Welcome to WebmasterWorld Guest from 3.209.80.87

Forum Moderators: open

Message Too Old, No Replies

Different PR for Capatalisation

     
2:49 pm on Mar 12, 2004 (gmt 0)

Junior Member

10+ Year Member

joined:Jan 21, 2004
posts:48
votes: 0


Just come acros an ASP page which is listed in google as
www.domain.com/pageId=Home&Product=TI

this is fine and appears to have a page rank of 4. However, all the internal links on the site point to

www.domain.com/default.asp?pageid=home&product=ti

Note that all letters in the domain are now lower case. This Page now shows up as PR0 and shows no backlinks.

Does Google and the toolbar really see these as seperate pages or is this just a glitch in the system?

Moff

3:09 pm on Mar 12, 2004 (gmt 0)

Full Member

10+ Year Member

joined:Mar 8, 2004
posts:311
votes: 0


Whilst domain names are case insensitive, the path part of the URL is case sensitive.

Also, strictly speaking, www.domain.com/ is a different page to www.domain.com/default.asp (or www.domain.com/index.html, or whatever). It's only due to the implementation/configuration of the webserver that /default.asp is returned for requests for /.

Jon

3:31 pm on Mar 12, 2004 (gmt 0)

Junior Member

10+ Year Member

joined:Jan 21, 2004
posts:48
votes: 0



Does this mean to say that having links to both

www.domain.com/pageId=Home&Product=TI

and

www.domain.com/default.asp?pageid=home&product=ti

then in theory you could end up tripping duplicate content filters?

I knew domain.com/ and domain.com/index.html could be seen as different pages but was under the impression that most of the time Googlebot was smart enough to recognise these as the same page and credit it as a single page.

Moff

5:32 pm on Mar 12, 2004 (gmt 0)

Junior Member

10+ Year Member

joined:Mar 8, 2004
posts:196
votes: 0


They are correctly identified as different files by Google because the Unix filesystem is case sensitive. According to Unix, home.html is different than Home.html. Since many sites run Apache/Unix, Google must recognize this.
7:58 pm on Mar 12, 2004 (gmt 0)

Senior Member

WebmasterWorld Senior Member marcia is a WebmasterWorld Top Contributor of All Time 10+ Year Member

joined:Sept 29, 2000
posts:12095
votes: 0


I've had to deal with a few situations similar to this. And it does go further than just capitalization of filenames.

In one case the site was changed over with regard to filenames when switching to using SSI. All the interior pages linked back to the homepage using index.shtml and there were no internal backlinks accrued to the homepage PR - or showing as backlinks. The situation was remedied by linking using an absolute URL for the homepage throughout the site.
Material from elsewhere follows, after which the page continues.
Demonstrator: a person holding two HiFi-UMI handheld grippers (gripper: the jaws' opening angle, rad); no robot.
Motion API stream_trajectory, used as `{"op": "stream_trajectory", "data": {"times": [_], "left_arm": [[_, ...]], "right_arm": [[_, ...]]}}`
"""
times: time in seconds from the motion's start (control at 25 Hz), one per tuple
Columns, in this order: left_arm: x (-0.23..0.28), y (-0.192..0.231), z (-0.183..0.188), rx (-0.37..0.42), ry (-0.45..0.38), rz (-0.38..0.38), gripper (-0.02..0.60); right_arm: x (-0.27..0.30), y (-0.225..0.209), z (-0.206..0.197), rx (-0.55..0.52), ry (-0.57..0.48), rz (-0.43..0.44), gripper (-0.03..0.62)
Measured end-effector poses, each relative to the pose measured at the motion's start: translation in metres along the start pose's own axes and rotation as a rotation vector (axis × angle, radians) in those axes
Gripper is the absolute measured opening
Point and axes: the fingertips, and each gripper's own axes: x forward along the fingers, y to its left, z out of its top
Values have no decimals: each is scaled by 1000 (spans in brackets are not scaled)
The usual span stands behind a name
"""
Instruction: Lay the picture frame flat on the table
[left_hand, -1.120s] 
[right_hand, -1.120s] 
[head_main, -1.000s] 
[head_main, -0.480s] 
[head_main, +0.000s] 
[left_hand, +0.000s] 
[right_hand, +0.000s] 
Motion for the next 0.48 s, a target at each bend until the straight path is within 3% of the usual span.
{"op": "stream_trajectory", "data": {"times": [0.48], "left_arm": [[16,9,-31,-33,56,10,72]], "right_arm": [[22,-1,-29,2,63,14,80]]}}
Just recently, I've had to deal with a site where the web designer linked back to the homepage - all from the same pages on the site - 3 different ways. There were links to example.com and www.example.com and index.shtml - all within the site itself, with a lot on the same pages different ways. The site still shows a PR3 when it actually should be a high PR4 based on what the PR of the pages that inbound links are on. The same thing had to be done as in the first case, with all internal links to the homepage changed to www.example.com/ - and some people do prefer to include the forward slash.
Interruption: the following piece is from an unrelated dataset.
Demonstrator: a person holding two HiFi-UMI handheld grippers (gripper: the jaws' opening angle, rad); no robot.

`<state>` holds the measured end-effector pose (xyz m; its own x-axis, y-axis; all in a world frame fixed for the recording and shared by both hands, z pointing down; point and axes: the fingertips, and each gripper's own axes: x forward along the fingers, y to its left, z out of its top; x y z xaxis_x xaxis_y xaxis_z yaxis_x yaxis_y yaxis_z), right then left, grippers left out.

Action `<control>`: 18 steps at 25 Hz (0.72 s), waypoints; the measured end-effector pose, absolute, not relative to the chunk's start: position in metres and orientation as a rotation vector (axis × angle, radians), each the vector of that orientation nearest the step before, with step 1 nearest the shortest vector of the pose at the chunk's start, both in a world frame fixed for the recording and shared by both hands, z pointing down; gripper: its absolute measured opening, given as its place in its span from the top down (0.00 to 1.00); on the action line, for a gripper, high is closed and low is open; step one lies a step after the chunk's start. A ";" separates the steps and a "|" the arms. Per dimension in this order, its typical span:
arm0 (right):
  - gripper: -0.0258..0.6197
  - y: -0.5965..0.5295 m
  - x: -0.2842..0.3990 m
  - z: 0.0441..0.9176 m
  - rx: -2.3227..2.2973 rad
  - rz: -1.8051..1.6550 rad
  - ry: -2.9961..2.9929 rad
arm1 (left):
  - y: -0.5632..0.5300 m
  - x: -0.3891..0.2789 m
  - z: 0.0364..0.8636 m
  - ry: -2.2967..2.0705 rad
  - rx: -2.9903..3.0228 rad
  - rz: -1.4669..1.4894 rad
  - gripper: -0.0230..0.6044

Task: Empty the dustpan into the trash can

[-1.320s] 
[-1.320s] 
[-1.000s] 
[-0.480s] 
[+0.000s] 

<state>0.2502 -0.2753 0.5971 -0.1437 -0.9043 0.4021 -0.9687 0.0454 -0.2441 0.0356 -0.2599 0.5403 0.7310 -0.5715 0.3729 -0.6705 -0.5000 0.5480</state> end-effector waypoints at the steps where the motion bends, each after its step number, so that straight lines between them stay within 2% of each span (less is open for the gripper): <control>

What we see on the toolbar is for the most part out-dated and consequently irrelevant as to what the actual PR of pages should be at a particular given time, except for times when backlinks and PR have actually been freshly updated, which is when it's about as accurate as I believe we'll see it.
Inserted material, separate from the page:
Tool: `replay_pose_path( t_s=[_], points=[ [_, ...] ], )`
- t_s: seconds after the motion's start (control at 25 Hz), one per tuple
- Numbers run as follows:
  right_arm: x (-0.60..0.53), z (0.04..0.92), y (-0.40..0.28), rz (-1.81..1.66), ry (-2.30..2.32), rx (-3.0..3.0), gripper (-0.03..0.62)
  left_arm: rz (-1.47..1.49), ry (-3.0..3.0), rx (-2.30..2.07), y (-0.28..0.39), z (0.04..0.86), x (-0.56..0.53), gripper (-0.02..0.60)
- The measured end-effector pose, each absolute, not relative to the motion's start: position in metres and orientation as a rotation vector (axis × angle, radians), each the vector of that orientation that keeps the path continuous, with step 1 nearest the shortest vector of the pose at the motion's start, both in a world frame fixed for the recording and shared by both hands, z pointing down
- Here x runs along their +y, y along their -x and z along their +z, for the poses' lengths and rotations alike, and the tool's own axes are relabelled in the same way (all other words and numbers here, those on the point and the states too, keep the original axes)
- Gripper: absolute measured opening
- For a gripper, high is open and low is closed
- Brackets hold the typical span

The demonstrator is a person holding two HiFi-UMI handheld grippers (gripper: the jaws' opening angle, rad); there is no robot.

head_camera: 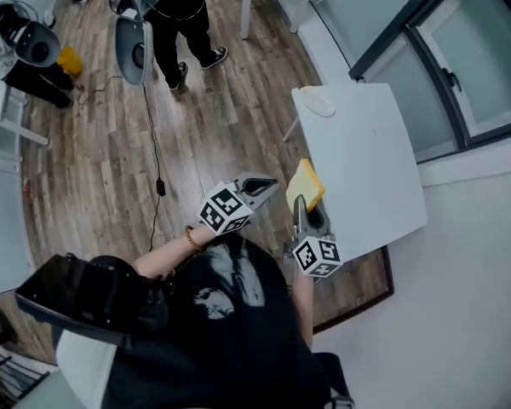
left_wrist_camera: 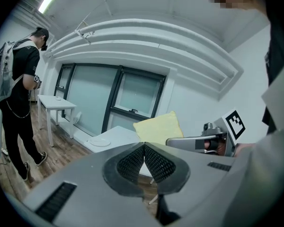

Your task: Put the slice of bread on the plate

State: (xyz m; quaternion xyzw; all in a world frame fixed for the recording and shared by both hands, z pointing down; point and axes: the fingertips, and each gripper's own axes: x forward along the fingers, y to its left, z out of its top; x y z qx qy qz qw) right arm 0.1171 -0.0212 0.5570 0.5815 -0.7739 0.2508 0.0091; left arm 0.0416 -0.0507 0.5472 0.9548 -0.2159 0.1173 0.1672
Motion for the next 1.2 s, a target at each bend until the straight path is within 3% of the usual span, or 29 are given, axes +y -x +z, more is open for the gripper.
replay_pose_path(
  t_s=[0.36, 1.2],
  points=[
    [-0.081, 0.561, -0.116, 0.801, -1.805, -2.362, 0.097, 0.327, -2.666, -0.605, -0.047, 0.561, -0.126, 0.006],
    [-0.283, 0.616, -0.23, 0.736, -1.571, -2.345, 0.097, 0.474, -2.572, -0.728, -0.16, 0.625, -0.318, 0.006]
  ],
)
>>Since many sites run Apache/Unix, Google must recognize this

I don't think it's a matter of there not being the technology to handle the differences, but they are actually technically different pages and there are some who take advantage of that fact. At one time there was some site populating the local search for just about every major US city for a certain search category, as well as using expired domains mixed in to their bundle, that was serving "circle jerks" you couldn't get out of. They used exactly that technique - a radically different number of backlinks to the domain with and without the www

Question about this type of URL, because it's come up before, though in a different context:

>>www.domain.com/default.asp?pageid=home&product=ti

What shows up at Google when using allinurl: to see which of the site pages are included in the index? What bothers me about that kind of URL is wondering what happens when you can also have

www.domain.com/default.asp?pageid=home&product=tj
and
www.domain.com/default.asp?pageid=home&product=tk

I dont know how asp pages are actually generated, but does the above refer all to the same default.asp page or are there multiple ones depending on the product code? We once had a member who was having serious problems getting his site properly indexed, and his URLs looked quite similar to that, with the pagename.asp done in the same way, with different parameters following in the URL.

>>Does Google and the toolbar really see these as seperate pages or is this just a glitch in the system?

It isn't the toolbar that's seeing anything beyond what's being sent to it, and what the toolbar reflects may or may not be an actual representation. I think what we really need to take a closer look at is not so much the toolbar, but how the naming of files affects crawling and subsequent computations for scoring.